**Task prompt**
Word for word, reproduce every record in the listing below.

**Records for processing**

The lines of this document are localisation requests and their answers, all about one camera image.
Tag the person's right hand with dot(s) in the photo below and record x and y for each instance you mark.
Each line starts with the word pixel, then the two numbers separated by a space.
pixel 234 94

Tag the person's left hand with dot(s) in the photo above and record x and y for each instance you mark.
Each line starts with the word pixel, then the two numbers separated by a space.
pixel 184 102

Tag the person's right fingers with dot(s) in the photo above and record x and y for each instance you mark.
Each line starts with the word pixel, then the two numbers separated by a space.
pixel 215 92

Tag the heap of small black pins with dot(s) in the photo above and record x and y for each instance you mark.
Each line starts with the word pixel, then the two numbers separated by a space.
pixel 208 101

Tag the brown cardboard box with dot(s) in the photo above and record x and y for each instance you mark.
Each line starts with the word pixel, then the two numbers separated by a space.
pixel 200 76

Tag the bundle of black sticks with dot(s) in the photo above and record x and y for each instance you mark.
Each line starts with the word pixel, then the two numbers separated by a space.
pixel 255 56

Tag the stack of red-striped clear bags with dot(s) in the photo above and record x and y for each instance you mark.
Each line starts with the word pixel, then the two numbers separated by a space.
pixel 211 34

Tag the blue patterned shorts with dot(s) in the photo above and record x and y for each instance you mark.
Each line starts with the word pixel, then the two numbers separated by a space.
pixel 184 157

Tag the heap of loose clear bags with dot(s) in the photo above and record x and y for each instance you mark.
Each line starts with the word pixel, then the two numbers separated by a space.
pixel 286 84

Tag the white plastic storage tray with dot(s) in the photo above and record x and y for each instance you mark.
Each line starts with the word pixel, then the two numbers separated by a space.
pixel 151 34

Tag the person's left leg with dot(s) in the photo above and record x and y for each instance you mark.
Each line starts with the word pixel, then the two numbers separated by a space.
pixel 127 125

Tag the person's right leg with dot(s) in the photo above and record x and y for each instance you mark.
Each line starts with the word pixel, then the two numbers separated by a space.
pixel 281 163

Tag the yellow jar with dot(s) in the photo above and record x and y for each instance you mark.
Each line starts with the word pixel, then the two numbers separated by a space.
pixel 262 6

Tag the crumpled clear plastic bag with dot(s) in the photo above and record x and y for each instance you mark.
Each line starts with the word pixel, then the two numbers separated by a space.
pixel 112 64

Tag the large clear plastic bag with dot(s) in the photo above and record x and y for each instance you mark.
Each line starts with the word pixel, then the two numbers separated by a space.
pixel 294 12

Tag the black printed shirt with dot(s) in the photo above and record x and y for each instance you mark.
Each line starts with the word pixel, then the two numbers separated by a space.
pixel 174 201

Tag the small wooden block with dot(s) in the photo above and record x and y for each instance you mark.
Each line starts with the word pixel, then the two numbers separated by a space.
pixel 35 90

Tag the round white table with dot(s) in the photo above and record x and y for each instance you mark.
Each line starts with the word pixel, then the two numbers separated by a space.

**Answer for this exercise**
The lines of this document are localisation requests and their answers, all about one camera image.
Tag the person's right hand with dot(s) in the photo below and record x and y for each instance you mark.
Each line starts with the word pixel, then the two numbers separated by a space.
pixel 234 94

Tag the person's left hand with dot(s) in the photo above and record x and y for each instance you mark.
Each line starts with the word pixel, then the two numbers separated by a space.
pixel 184 102

Tag the person's right fingers with dot(s) in the photo above and record x and y for each instance you mark.
Each line starts with the word pixel, then the two numbers separated by a space.
pixel 215 92

Tag the heap of small black pins with dot(s) in the photo above and record x and y for each instance you mark.
Each line starts with the word pixel, then the two numbers separated by a space.
pixel 208 101

Tag the brown cardboard box with dot(s) in the photo above and record x and y for each instance you mark.
Each line starts with the word pixel, then the two numbers separated by a space.
pixel 200 76

Tag the bundle of black sticks with dot(s) in the photo above and record x and y for each instance you mark.
Each line starts with the word pixel, then the two numbers separated by a space.
pixel 255 56

Tag the stack of red-striped clear bags with dot(s) in the photo above and record x and y for each instance you mark.
Each line starts with the word pixel, then the two numbers separated by a space.
pixel 211 34

Tag the blue patterned shorts with dot(s) in the photo above and record x and y for each instance you mark.
Each line starts with the word pixel, then the two numbers separated by a space.
pixel 184 157

Tag the heap of loose clear bags with dot(s) in the photo above and record x and y for each instance you mark.
Each line starts with the word pixel, then the two numbers separated by a space.
pixel 286 84

Tag the white plastic storage tray with dot(s) in the photo above and record x and y for each instance you mark.
Each line starts with the word pixel, then the two numbers separated by a space.
pixel 151 34

Tag the person's left leg with dot(s) in the photo above and record x and y for each instance you mark.
Each line starts with the word pixel, then the two numbers separated by a space.
pixel 127 125

Tag the person's right leg with dot(s) in the photo above and record x and y for each instance you mark.
Each line starts with the word pixel, then the two numbers separated by a space.
pixel 281 163

Tag the yellow jar with dot(s) in the photo above and record x and y for each instance you mark.
Each line starts with the word pixel, then the two numbers separated by a space.
pixel 262 6

Tag the crumpled clear plastic bag with dot(s) in the photo above and record x and y for each instance you mark.
Each line starts with the word pixel, then the two numbers separated by a space.
pixel 112 64

Tag the large clear plastic bag with dot(s) in the photo above and record x and y for each instance you mark.
Each line starts with the word pixel, then the two numbers separated by a space.
pixel 294 12

Tag the black printed shirt with dot(s) in the photo above and record x and y for each instance you mark.
Each line starts with the word pixel, then the two numbers separated by a space.
pixel 174 201

Tag the small wooden block with dot(s) in the photo above and record x and y for each instance you mark.
Each line starts with the word pixel, then the two numbers separated by a space.
pixel 35 90

Tag the round white table with dot(s) in the photo above and record x and y for each instance you mark.
Each line starts with the word pixel, then the two numbers separated by a space.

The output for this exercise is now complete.